The Poetical Works of William Wordsworth — Volume 1 eBook

This eBook from the Gutenberg Project consists of approximately 540 pages of information about The Poetical Works of William Wordsworth — Volume 1.

BEGGAR And he is dead!—­that Moor—­how shall I cross it? 
              By night, by day, never shall I be able
              To travel half a mile alone.—­Good Lady! 
              Forgive me!—­Saints forgive me.  Had I thought
              It would have come to this!—­

IDONEA What brings you hither? speak!

BEGGAR (pointing to MARMADUKE)
              This innocent Gentleman.  Sweet heavens!  I told him
              Such tales of your dead Father!—­God is my judge,
              I thought there was no harm:  but that bad Man,
              He bribed me with his gold, and looked so fierce. 
              Mercy!  I said I know not what—­oh pity me—­
              I said, sweet Lady, you were not his Daughter—­
              Pity me, I am haunted;—­thrice this day
              My conscience made me wish to be struck blind;
              And then I would have prayed, and had no voice.

IDONEA (to MARMADUKE)
              Was it my Father?—­no, no, no, for he
              Was meek and patient, feeble, old and blind,
              Helpless, and loved me dearer than his life
             —­But hear me.  For one question, I have a heart
              That will sustain me.  Did you murder him?

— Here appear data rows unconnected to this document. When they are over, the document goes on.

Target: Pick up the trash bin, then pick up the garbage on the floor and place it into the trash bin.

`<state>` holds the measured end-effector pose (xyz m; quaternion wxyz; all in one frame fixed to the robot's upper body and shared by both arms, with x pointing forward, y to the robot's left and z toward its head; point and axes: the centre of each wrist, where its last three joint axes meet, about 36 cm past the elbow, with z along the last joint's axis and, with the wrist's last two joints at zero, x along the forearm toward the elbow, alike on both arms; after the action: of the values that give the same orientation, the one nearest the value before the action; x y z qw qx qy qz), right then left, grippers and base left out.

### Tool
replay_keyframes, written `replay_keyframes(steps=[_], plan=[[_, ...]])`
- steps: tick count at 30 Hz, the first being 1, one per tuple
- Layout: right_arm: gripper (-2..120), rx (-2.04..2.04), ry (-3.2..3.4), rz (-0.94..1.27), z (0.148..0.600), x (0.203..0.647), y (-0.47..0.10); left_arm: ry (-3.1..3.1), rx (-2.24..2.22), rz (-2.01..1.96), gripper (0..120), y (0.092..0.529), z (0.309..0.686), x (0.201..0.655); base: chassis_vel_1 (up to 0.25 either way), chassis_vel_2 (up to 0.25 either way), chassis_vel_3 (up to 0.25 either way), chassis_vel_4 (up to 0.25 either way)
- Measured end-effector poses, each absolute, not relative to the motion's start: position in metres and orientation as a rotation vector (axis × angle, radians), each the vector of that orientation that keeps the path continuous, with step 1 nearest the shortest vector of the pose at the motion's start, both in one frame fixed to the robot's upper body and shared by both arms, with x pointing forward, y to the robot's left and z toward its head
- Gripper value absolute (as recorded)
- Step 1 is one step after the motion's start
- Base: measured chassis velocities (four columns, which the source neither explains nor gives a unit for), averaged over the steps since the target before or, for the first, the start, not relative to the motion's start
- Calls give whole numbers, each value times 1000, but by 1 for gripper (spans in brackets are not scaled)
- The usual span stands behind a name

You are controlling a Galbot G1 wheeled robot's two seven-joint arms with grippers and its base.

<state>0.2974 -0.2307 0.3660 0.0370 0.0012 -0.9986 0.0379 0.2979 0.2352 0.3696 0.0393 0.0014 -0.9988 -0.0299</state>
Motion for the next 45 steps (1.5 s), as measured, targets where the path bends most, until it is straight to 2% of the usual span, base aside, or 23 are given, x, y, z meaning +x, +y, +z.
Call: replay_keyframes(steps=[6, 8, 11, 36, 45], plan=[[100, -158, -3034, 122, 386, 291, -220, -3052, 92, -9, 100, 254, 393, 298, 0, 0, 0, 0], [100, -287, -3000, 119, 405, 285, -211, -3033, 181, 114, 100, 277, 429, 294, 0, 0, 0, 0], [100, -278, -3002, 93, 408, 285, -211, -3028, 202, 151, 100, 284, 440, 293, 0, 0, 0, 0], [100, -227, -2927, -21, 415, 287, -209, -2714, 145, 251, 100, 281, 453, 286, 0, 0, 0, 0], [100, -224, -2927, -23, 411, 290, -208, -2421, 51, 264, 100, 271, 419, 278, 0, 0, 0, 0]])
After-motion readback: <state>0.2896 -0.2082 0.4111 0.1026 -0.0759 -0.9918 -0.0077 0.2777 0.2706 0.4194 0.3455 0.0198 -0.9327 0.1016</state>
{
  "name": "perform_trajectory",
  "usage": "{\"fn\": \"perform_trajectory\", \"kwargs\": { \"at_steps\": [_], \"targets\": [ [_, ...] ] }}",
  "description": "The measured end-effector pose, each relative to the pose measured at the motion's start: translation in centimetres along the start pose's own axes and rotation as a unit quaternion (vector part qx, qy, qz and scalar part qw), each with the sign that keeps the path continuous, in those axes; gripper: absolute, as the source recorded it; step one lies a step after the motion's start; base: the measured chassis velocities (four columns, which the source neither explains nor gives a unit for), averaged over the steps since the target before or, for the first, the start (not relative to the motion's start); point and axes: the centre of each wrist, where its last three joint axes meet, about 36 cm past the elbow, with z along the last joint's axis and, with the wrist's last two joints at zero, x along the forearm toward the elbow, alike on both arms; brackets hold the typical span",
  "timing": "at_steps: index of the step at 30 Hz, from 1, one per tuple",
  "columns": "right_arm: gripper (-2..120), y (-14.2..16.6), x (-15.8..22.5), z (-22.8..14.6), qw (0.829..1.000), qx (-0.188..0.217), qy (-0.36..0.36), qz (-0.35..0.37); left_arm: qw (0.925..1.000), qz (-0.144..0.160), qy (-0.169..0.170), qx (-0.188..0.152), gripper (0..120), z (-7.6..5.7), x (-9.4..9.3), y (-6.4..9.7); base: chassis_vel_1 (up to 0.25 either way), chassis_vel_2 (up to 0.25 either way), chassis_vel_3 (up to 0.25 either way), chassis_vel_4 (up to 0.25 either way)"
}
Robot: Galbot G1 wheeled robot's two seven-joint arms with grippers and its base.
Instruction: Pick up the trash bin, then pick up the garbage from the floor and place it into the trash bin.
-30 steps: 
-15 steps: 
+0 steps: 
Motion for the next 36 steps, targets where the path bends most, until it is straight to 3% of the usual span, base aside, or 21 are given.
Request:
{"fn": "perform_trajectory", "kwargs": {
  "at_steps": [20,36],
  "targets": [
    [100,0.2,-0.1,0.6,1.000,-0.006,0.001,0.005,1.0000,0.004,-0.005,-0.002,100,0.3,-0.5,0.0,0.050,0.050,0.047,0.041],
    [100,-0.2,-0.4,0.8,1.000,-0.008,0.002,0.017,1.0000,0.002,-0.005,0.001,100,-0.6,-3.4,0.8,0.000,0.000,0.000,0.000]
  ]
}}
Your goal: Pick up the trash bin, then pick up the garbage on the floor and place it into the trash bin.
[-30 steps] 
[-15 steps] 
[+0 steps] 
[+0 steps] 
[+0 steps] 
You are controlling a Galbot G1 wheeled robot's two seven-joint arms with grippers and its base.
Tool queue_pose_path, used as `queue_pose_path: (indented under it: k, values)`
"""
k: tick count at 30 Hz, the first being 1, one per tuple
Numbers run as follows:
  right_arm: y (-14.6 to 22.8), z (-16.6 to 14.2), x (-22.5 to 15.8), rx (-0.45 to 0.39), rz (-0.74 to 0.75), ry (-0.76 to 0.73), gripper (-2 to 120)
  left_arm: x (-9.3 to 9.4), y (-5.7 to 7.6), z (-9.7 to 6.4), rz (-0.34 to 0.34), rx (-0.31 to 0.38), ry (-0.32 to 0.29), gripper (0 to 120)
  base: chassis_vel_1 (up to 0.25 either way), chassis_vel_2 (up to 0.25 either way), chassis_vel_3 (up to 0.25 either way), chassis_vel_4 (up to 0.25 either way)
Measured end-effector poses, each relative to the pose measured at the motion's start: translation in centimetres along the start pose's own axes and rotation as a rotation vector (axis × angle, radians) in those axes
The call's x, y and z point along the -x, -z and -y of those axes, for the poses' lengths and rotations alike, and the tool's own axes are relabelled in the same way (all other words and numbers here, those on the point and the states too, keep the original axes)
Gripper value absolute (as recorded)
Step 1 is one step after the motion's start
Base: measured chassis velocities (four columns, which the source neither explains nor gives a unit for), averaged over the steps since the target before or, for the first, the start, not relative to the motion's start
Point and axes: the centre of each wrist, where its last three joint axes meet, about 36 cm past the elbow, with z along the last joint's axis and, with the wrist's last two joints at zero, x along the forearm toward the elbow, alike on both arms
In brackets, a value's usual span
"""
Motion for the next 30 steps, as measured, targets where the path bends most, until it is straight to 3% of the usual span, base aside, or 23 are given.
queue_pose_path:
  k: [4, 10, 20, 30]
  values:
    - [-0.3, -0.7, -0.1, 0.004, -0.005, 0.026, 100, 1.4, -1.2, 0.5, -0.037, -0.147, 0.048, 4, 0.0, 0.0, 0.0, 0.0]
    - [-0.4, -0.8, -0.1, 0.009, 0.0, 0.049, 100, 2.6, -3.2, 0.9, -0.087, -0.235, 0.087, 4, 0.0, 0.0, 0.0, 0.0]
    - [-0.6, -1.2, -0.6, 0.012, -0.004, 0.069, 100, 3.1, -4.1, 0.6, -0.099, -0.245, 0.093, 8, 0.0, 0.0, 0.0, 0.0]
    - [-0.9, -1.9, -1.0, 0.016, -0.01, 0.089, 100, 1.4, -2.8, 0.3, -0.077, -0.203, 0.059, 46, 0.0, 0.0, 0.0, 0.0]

MARMADUKE No, not by stroke of arm.  But learn the process: 
              Proof after proof was pressed upon me; guilt
              Made evident, as seemed, by blacker guilt,
              Whose impious folds enwrapped even thee; and truth
              And innocence, embodied in his looks,
              His words and tones and gestures, did but serve
              With me to aggravate his crimes, and heaped
              Ruin upon the cause for which they pleaded. 
              Then pity crossed the path of my resolve: 
              Confounded, I looked up to Heaven, and cast,
              Idonea! thy blind Father, on the Ordeal
              Of the bleak Waste—­left him—­and so he died!—­

[IDONEA sinks senseless; Beggar, ELEANOR, etc., crowd round, and bear her off.]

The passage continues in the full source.